For Sexauer, it is a simple case of following the rules of the mandate. Beat your benchmark without smashing through the risk budget, keep your fees low, and the job is yours.
“That’s a completely legitimate strategy,” the CIO says. “These are the rules of the road: there’s a benchmark and measurable risk guardrails, and over time after fees they beat a passive alternative in a measurable way. And if they can, they should be paid for doing it in a way that the portfolio benefits and they benefit. It’s not very complicated.”
But doesn’t this asset owner want to keep control?
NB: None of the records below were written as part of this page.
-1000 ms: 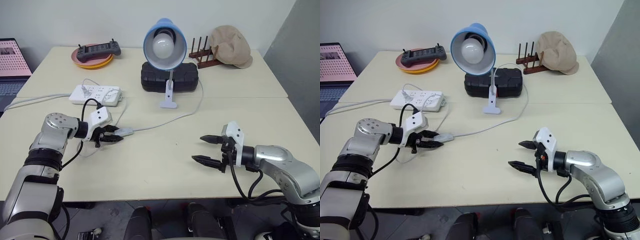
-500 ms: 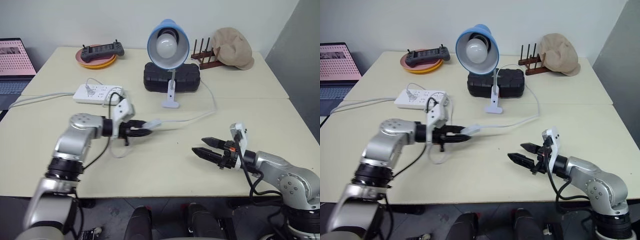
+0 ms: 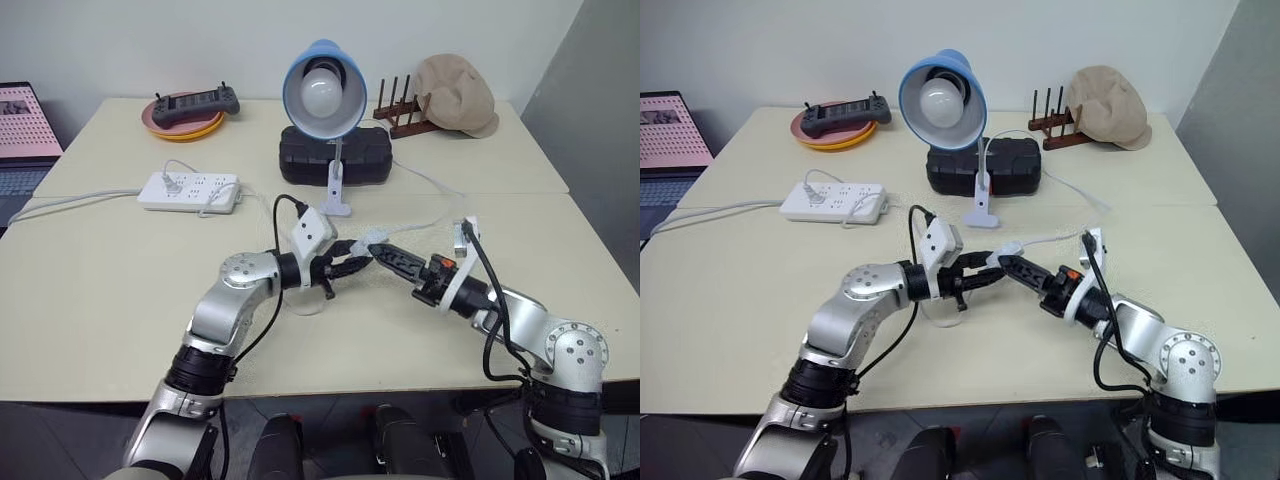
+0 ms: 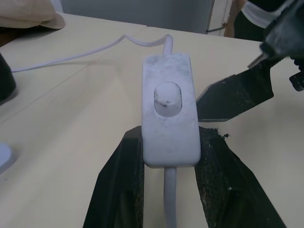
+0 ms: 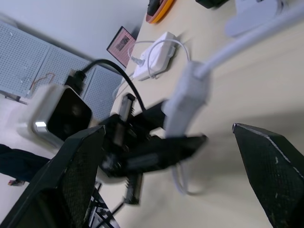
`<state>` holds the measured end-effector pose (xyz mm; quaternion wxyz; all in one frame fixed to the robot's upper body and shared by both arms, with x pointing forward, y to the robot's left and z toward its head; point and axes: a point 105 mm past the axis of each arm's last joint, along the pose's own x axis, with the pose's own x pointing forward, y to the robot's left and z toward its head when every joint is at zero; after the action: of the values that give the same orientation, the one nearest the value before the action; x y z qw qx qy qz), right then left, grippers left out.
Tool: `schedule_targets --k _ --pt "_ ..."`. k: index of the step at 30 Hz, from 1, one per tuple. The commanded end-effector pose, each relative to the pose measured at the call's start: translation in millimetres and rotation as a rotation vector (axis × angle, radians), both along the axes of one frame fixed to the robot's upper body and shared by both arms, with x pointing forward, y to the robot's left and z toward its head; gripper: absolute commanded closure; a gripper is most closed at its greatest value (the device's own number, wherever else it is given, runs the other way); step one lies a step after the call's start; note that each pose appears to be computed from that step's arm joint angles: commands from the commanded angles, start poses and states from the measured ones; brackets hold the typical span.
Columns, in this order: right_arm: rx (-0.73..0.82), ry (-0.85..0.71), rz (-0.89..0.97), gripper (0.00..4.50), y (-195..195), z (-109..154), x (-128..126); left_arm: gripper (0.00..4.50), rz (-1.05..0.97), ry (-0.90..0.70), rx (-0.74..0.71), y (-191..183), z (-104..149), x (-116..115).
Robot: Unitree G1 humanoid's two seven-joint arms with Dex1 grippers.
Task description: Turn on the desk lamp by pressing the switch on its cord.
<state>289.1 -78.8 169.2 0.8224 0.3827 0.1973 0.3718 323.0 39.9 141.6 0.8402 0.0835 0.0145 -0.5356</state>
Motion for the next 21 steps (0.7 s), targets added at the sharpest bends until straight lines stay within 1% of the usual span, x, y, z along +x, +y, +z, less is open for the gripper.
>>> schedule_targets --k 1,10,15,18,21 --pt "0.026 -0.011 -0.002 0.0 1.6 10.2 0.8 3.4 -0.009 -0.069 -0.029 -7.1 17.3 -5.2" --pt "0.011 0.012 -0.064 0.0 -1.7 6.7 13.0 3.4 -0.017 -0.059 -0.042 -11.2 17.9 -10.6" --pt "0.007 0.011 -0.068 0.0 -2.8 5.7 13.8 3.4 -0.016 -0.054 -0.04 -8.4 18.5 -10.4" --pt "-0.006 0.005 -0.065 0.49 -2.9 4.6 13.8 3.4 -0.016 -0.052 -0.039 -7.8 18.3 -10.1" --pt "-0.022 0.002 -0.056 1.25 -2.3 2.4 12.3 3.4 -0.014 -0.052 -0.044 -9.1 19.4 -9.6"
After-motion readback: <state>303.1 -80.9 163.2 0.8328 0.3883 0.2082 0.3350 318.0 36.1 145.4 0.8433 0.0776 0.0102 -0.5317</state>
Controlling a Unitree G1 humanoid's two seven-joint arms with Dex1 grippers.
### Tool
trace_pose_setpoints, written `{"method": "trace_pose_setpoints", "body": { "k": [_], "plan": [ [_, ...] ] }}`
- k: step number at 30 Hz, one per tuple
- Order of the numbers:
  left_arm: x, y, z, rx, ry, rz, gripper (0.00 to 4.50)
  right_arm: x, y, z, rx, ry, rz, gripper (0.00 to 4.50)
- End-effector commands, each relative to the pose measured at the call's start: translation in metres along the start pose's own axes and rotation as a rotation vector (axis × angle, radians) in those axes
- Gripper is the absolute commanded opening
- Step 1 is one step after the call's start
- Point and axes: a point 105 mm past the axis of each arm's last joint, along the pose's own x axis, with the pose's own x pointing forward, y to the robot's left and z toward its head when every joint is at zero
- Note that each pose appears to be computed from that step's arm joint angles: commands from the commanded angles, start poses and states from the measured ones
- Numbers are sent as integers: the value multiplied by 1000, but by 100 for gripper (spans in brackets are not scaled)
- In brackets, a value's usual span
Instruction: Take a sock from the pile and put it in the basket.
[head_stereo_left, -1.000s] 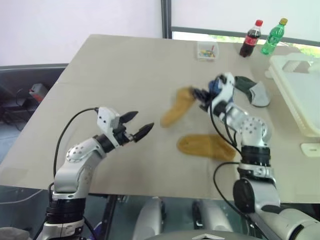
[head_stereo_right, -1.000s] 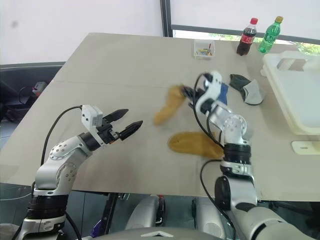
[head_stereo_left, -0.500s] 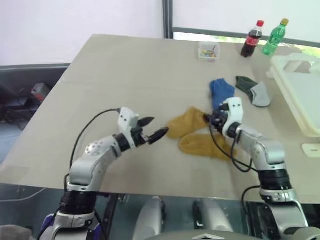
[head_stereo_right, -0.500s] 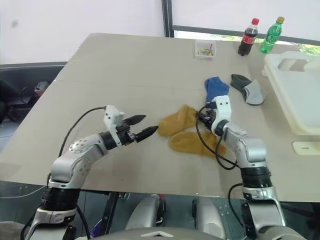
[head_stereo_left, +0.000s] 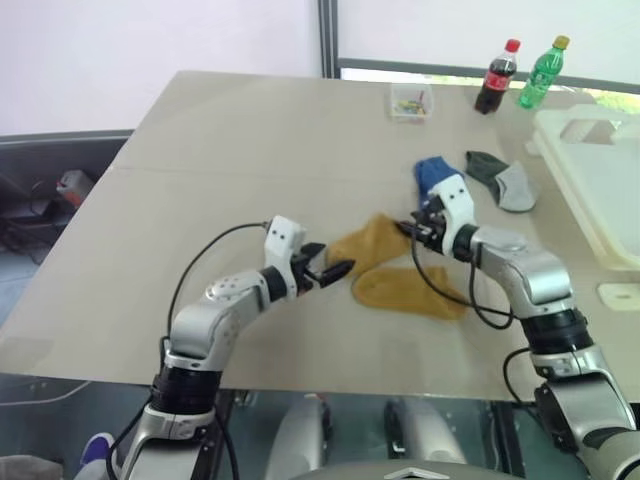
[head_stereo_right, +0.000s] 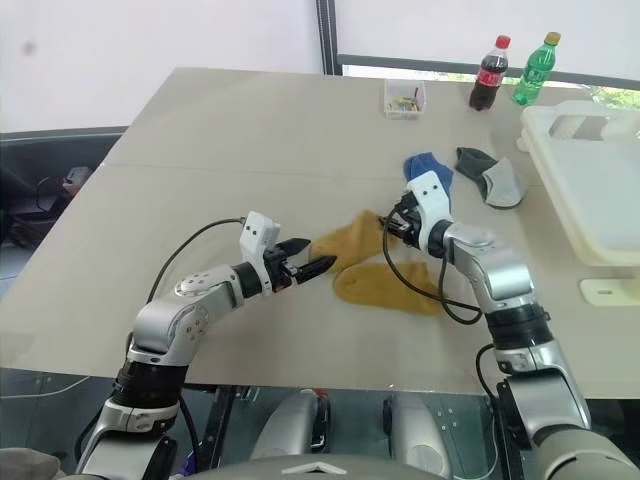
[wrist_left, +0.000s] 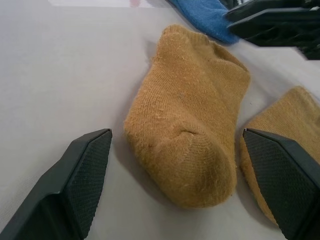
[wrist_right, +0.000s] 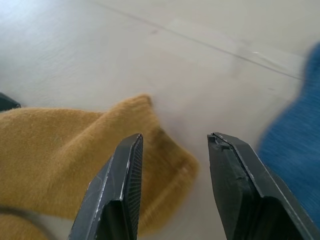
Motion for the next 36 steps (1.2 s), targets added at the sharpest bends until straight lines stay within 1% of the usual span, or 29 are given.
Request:
{"method": "trace_pose_setpoints", "body": {
  "k": [1,4,7,9,10,11,13,14,15,16,17,19,22,26,29,31,36],
  "plan": [
    [-9,5,5,12,-10,39,450,9,1,6,-68,-4,43,209],
    [-9,3,3,7,-5,42,450,16,-2,-7,-106,61,63,209],
    [-10,3,-1,-5,7,50,375,17,-8,-17,-143,103,70,135],
    [-11,2,-4,-10,13,50,280,16,-10,-16,-142,97,78,39],
    [-11,2,-5,-17,11,48,237,15,-11,-14,-141,90,80,2],
    [-10,2,-3,-22,2,44,194,13,-12,-12,-139,80,80,0],
    [-9,3,3,-30,-30,36,86,6,-13,-4,-131,49,78,0],
    [-9,3,6,-32,-42,33,40,4,-13,-1,-126,40,78,0],
    [-9,3,9,-36,-60,26,19,2,-13,1,-121,31,78,0],
    [-11,-1,22,-68,-127,-17,8,-6,-12,11,-97,-6,85,0],
    [-15,-5,35,-85,-187,-55,8,-13,-10,21,-77,-41,96,0],
    [-23,-10,52,-103,-258,-122,8,-29,-5,38,-39,-98,111,0],
    [-34,-16,58,-119,-255,-211,8,-56,3,56,7,-153,122,0],
    [-44,-31,61,-132,-229,-340,8,-81,14,66,55,-195,109,0],
    [-49,-41,61,-143,-193,-420,8,-96,24,63,69,-191,90,0],
    [-51,-45,55,-136,-142,-448,8,-102,32,53,90,-173,75,0],
    [-43,-40,28,-94,-15,-415,8,-107,45,11,169,-84,-4,0]
  ]
}}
“Did we give up something? Yes. We could have said that our staff sets the global asset allocation and picks which sectors to be in,” Sexauer explains. “But we’re saying, ‘No, we have 6% allocated to a global equity fund and we’re in an index fund with low fees.’ If you can improve on that then we’d be better off.”
The 21st century model of multi-asset is clearly changing. Off-the-shelf products won’t attract the attention of many large asset owners. But rather than shutting the door entirely, investors are becoming open to what a partnership can offer.
A word of advice to asset managers: Don’t think you’ll be left alone with that mandate. Seriously, those CIOs—they’re control freaks.